__Recorded information__
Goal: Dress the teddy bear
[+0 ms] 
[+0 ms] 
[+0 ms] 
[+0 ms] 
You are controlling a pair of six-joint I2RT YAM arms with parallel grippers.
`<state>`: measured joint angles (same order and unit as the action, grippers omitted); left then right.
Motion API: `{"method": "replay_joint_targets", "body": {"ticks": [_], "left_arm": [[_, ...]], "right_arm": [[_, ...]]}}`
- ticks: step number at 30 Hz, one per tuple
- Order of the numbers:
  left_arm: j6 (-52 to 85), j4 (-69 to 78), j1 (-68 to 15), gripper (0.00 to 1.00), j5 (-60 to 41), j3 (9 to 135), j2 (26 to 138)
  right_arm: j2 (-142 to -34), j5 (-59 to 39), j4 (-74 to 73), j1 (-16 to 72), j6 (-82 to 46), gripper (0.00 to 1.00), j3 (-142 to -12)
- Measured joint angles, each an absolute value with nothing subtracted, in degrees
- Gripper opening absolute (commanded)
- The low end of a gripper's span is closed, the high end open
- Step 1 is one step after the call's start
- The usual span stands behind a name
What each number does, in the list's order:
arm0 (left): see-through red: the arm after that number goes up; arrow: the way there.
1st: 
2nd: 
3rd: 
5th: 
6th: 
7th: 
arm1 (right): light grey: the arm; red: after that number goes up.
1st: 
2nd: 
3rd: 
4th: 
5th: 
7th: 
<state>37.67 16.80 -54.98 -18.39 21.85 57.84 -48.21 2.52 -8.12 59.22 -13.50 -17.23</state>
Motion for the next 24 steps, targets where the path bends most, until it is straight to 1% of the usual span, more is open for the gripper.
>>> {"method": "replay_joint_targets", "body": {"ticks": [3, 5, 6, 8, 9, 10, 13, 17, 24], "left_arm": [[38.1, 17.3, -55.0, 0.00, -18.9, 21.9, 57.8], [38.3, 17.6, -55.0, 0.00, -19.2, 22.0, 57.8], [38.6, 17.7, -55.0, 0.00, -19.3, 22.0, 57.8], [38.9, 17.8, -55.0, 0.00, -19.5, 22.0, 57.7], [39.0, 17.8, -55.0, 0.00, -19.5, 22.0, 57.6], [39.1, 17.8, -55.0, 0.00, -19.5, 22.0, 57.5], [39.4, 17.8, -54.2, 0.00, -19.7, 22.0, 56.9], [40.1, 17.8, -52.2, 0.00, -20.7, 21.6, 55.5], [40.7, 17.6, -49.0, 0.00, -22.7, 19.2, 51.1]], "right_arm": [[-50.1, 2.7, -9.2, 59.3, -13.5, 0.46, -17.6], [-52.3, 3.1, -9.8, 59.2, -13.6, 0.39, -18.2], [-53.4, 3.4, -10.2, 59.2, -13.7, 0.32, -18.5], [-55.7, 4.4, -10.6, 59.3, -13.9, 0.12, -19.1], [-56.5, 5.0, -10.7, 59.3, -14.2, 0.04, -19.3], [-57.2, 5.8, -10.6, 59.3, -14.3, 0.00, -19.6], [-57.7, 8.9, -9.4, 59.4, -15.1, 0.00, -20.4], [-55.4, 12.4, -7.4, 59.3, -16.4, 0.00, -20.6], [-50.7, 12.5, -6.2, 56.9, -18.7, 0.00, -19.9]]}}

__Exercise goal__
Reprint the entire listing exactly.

__Exercise output__
Goal: Dress the teddy bear
[+0 ms] 
[+0 ms] 
[+0 ms] 
[+0 ms] 
You are controlling a pair of six-joint I2RT YAM arms with parallel grippers.
`<state>`: measured joint angles (same order and unit as the action, grippers omitted); left then right.
Motion API: `{"method": "replay_joint_targets", "body": {"ticks": [_], "left_arm": [[_, ...]], "right_arm": [[_, ...]]}}`
- ticks: step number at 30 Hz, one per tuple
- Order of the numbers:
  left_arm: j6 (-52 to 85), j4 (-69 to 78), j1 (-68 to 15), gripper (0.00 to 1.00), j5 (-60 to 41), j3 (9 to 135), j2 (26 to 138)
  right_arm: j2 (-142 to -34), j5 (-59 to 39), j4 (-74 to 73), j1 (-16 to 72), j6 (-82 to 46), gripper (0.00 to 1.00), j3 (-142 to -12)
- Measured joint angles, each an absolute value with nothing subtracted, in degrees
- Gripper opening absolute (commanded)
- The low end of a gripper's span is closed, the high end open
- Step 1 is one step after the call's start
- The usual span stands behind a name
What each number does, in the list's order:
arm0 (left): see-through red: the arm after that number goes up; arrow: the way there.
1st: 
2nd: 
3rd: 
5th: 
6th: 
7th: 
arm1 (right): light grey: the arm; red: after that number goes up.
1st: 
2nd: 
3rd: 
4th: 
5th: 
7th: 
<state>37.67 16.80 -54.98 -18.39 21.85 57.84 -48.21 2.52 -8.12 59.22 -13.50 -17.23</state>
Motion for the next 24 steps, targets where the path bends most, until it is straight to 1% of the usual span, more is open for the gripper.
>>> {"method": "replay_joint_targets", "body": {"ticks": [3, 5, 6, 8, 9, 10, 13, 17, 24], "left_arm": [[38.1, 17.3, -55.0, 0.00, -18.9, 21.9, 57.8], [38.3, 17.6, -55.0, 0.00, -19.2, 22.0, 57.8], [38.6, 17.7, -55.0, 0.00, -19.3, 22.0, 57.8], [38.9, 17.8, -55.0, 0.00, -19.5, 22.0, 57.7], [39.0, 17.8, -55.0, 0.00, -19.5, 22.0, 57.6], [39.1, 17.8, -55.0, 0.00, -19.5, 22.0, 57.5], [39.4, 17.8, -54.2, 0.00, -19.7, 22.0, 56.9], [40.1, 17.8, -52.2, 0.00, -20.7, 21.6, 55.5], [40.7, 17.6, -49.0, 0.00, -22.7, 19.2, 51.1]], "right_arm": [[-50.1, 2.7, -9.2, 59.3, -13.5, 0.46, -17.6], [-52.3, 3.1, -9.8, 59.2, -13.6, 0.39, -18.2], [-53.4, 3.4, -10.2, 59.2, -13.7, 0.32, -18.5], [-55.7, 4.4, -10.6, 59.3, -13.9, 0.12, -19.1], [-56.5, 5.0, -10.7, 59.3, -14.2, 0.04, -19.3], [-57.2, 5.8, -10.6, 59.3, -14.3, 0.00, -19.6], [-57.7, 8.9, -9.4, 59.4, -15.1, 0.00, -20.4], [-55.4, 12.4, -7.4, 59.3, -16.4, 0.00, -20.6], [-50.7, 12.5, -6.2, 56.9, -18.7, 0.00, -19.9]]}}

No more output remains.